Objectives: To report the hematolgocial and molecular features of a nove β-globin variant in a Chinese fimaly.
Methods: The proband was a 19-year-old Chinese man whose Hb analysis by HPLC for thalassemia revealed an abnormal peak. Hb analysis was performed by HPLC and CE. Gap-PCR and PCR-reverse dot blot hybridization (PCR-RDB) were used to detect the common mutations in Chinese population. DNA sequencing was used to determine the Hb variant.
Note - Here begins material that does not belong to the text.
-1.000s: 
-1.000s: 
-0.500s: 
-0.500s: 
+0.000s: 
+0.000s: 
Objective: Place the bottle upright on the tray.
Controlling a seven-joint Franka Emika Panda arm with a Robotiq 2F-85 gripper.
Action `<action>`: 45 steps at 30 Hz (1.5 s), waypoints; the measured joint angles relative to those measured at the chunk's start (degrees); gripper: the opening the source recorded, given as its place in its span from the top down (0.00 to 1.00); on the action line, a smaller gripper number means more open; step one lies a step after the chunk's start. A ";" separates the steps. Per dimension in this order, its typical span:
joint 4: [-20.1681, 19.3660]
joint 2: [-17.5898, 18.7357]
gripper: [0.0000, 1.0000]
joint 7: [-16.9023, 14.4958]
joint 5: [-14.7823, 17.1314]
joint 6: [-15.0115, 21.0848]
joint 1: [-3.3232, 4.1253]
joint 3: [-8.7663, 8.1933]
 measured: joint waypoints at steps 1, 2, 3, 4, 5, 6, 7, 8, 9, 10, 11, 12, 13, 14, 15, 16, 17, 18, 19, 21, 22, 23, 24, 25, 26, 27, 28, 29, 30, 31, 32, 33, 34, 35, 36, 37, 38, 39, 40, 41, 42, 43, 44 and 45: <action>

Results: The Hb variant and Hb A can be separated but co-elutes with Hb F by the CE method. However, the variant can be separated from Hb A ₀ , Hb F, and Hb A ₂ using HPLC. DNA sequencing showed a mutation of codon 3 in the β-globin gene. His wife's HPLC revealed a high value of Hb A ₂ , which proved to be the Hb E using PCR-RDB.
Conclusion: It was the first report of the mutation, so we named it Hb Jiangnan according to the place of residence of the proband. It can be separated by HPLC but not CE. Hb Jiangnan can cause an increased level of Hb A _2.